= WHAT IS NEEDED =
The pictures stay out. Please retype every line below exactly.

***** SUPPLIED MATERIAL *****

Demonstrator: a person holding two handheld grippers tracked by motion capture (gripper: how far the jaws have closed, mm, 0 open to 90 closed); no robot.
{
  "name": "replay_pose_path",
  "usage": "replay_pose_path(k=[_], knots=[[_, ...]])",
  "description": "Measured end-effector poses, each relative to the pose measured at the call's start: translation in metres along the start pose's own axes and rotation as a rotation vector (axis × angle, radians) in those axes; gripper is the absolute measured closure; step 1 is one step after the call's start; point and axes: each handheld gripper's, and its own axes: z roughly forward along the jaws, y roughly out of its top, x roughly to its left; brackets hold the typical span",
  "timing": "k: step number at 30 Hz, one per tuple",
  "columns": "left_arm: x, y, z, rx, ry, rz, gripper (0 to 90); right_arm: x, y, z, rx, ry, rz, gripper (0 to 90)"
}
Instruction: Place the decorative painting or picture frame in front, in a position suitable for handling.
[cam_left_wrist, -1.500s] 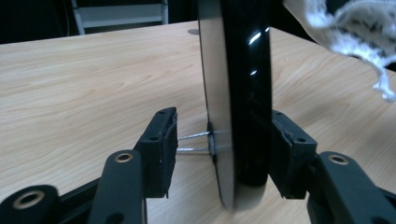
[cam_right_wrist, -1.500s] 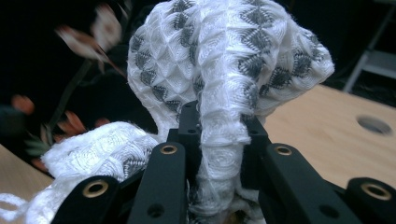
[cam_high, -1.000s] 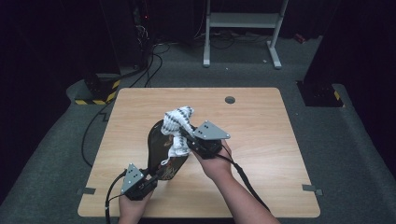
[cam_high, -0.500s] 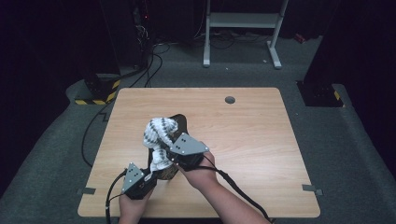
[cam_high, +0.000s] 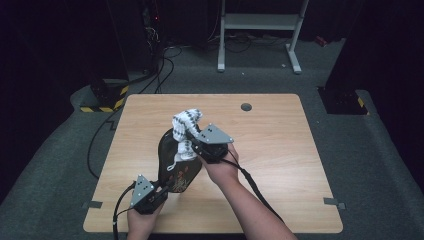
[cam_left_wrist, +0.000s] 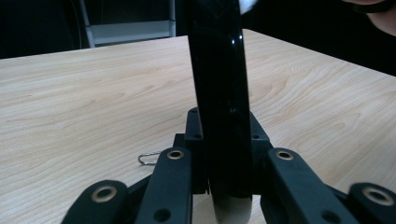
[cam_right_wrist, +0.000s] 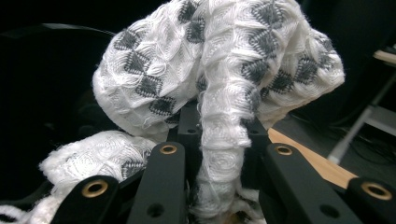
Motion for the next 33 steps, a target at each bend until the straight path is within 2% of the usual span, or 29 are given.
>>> replay_pose_path(k=[3,5,14,17,21,29,33], knots=[[-0.001,0.000,0.000,-0.001,0.001,-0.001,77.8,-0.006,-0.002,0.001,0.009,-0.009,0.014,76.6],[-0.001,0.000,0.000,-0.001,0.002,0.000,77.7,-0.003,-0.001,-0.001,0.004,-0.005,0.010,76.6],[-0.001,0.000,0.000,0.003,0.005,0.004,77.8,0.043,0.006,-0.020,-0.077,0.128,-0.054,76.5],[-0.001,0.000,0.000,0.002,0.004,0.001,77.9,0.055,0.007,-0.022,-0.086,0.147,-0.081,76.5],[-0.001,0.000,0.000,0.003,0.006,-0.001,77.8,0.049,0.006,-0.018,-0.082,0.133,-0.071,76.6],[-0.001,0.000,0.001,0.001,0.007,-0.001,77.7,0.009,0.003,-0.002,-0.034,0.029,-0.014,76.6],[-0.002,0.000,0.001,0.000,0.009,0.002,77.7,0.003,0.001,-0.001,-0.021,0.007,-0.002,76.6]])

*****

= EXERCISE RESPONSE =
Demonstrator: a person holding two handheld grippers tracked by motion capture (gripper: how far the jaws have closed, mm, 0 open to 90 closed); no robot.
{
  "name": "replay_pose_path",
  "usage": "replay_pose_path(k=[_], knots=[[_, ...]])",
  "description": "Measured end-effector poses, each relative to the pose measured at the call's start: translation in metres along the start pose's own axes and rotation as a rotation vector (axis × angle, radians) in those axes; gripper is the absolute measured closure; step 1 is one step after the call's start; point and axes: each handheld gripper's, and its own axes: z roughly forward along the jaws, y roughly out of its top, x roughly to its left; brackets hold the typical span",
  "timing": "k: step number at 30 Hz, one per tuple",
  "columns": "left_arm: x, y, z, rx, ry, rz, gripper (0 to 90); right_arm: x, y, z, rx, ry, rz, gripper (0 to 90)"
}
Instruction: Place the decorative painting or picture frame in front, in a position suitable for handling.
[cam_left_wrist, -1.500s] 
[cam_right_wrist, -1.500s] 
[cam_high, -1.000s] 
[cam_high, -0.500s] 
[cam_high, +0.000s] 
[cam_left_wrist, +0.000s] 
[cam_right_wrist, +0.000s] 
Motion for the next 33 steps, a target at each bend until the straight path is within 2% of the usual span, or 29 are given.
>>> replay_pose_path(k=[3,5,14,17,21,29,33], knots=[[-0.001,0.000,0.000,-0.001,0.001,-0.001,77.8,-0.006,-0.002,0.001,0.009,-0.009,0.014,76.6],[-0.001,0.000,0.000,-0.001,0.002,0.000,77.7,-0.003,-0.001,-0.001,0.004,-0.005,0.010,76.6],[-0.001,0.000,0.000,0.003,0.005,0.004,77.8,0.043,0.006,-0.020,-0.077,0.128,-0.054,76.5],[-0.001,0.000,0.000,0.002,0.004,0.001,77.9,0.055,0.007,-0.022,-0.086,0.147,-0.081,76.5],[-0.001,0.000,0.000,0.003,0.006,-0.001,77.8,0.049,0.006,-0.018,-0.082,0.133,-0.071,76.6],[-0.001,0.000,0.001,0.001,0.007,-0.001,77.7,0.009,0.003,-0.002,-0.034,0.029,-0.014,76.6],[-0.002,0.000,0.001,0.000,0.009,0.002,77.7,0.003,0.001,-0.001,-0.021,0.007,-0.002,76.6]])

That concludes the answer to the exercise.